Une contrainte financière forte continuera donc à peser sur les
crédits de recherche et développement.
Mais l'ampleur des domaines technologiques à étudier et des
capacités à développer est telle que la seule augmentation
des crédits ne permettrait pas d'atteindre un résultat
satisfaisant. La différence entre l'Europe et les Etats-Unis est certes
très importante (de 1 à 4), mais comme dans les autres domaines
militaires,
les Européens souffrent en premier lieu de la dispersion
et de la non coordination de leurs moyens
.
Les
travaux de recherche et de technologie conduits conjointement par les
pays européens
sont actuellement très limités
.
On peut citer le programme d'études amont sur le
système de
combat aérien futur
européen (SCAFE/ETAP), dont on se demande
quel est son avenir, étant donné l'engagement de plusieurs pays
européens dans le développement du JSF/F 35, qui fragilise toute
perspective d'élaboration d'un futur avion européen de combat de
nouvelle génération, ou encore le
domaine des radars de
surveillance du sol
(
Stand-off surveillance and target acquisition
radar - SOSTAR
).
A l'évidence, il est indispensable d'aller beaucoup plus loin.
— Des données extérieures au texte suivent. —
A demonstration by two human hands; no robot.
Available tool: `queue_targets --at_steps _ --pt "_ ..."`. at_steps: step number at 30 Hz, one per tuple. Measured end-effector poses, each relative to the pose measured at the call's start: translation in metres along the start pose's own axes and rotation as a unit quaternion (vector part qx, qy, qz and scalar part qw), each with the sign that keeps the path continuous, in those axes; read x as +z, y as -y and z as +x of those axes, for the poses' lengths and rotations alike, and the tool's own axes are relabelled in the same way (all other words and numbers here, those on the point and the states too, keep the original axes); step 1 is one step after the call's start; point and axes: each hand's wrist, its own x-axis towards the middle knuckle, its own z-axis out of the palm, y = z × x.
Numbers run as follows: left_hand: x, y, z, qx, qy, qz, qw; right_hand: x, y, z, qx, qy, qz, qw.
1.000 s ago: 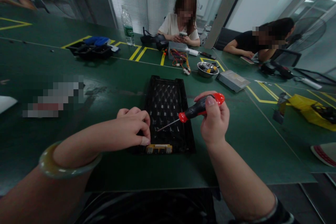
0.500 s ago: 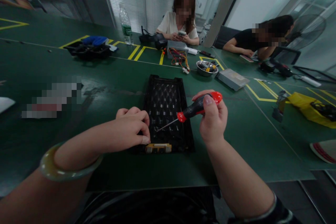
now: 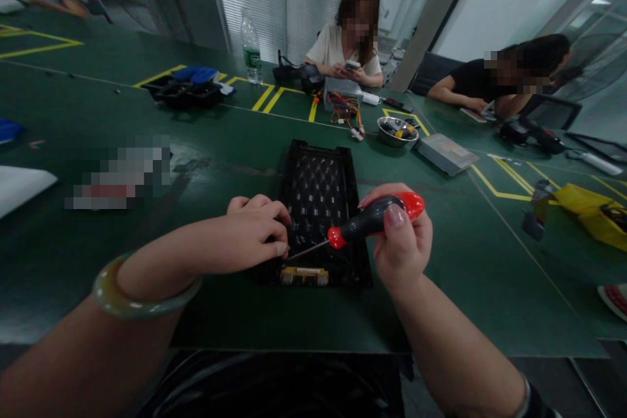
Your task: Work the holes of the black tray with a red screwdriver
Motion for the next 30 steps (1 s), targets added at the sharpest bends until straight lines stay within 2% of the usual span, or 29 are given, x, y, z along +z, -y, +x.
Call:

Il est permis d'espérer que le plan d'action européen sur les
capacités (ECAP) exercera une influence fédératrice afin
de
lancer des programmes de recherche européens
pour
répondre aux besoins militaires communs et combler les lacunes
capacitaires identifiées. Le domaine spatial, que ce soit en
matière d'observation, de télécommunications ou d'alerte,
ou encore celui des drones, mériteraient à ce titre une attention
particulière.
La proposition du groupe de travail sur la défense de la Convention sur
l'avenir de l'Europe d'étendre à la recherche les
compétences d'une future
agence européenne d'armement
constituerait bien entendu un pas beaucoup plus important. Quelle que soit
la structure de rattachement envisagée, il semble en effet
impératif de transférer vers un organisme commun une part
croissante des fonds de recherche européens afin d'accéder
à une réelle taille critique et d'acquérir les
compétences technologiques nécessaires à la
crédibilité militaire de l'Europe et à la
pérennité de son industrie de défense.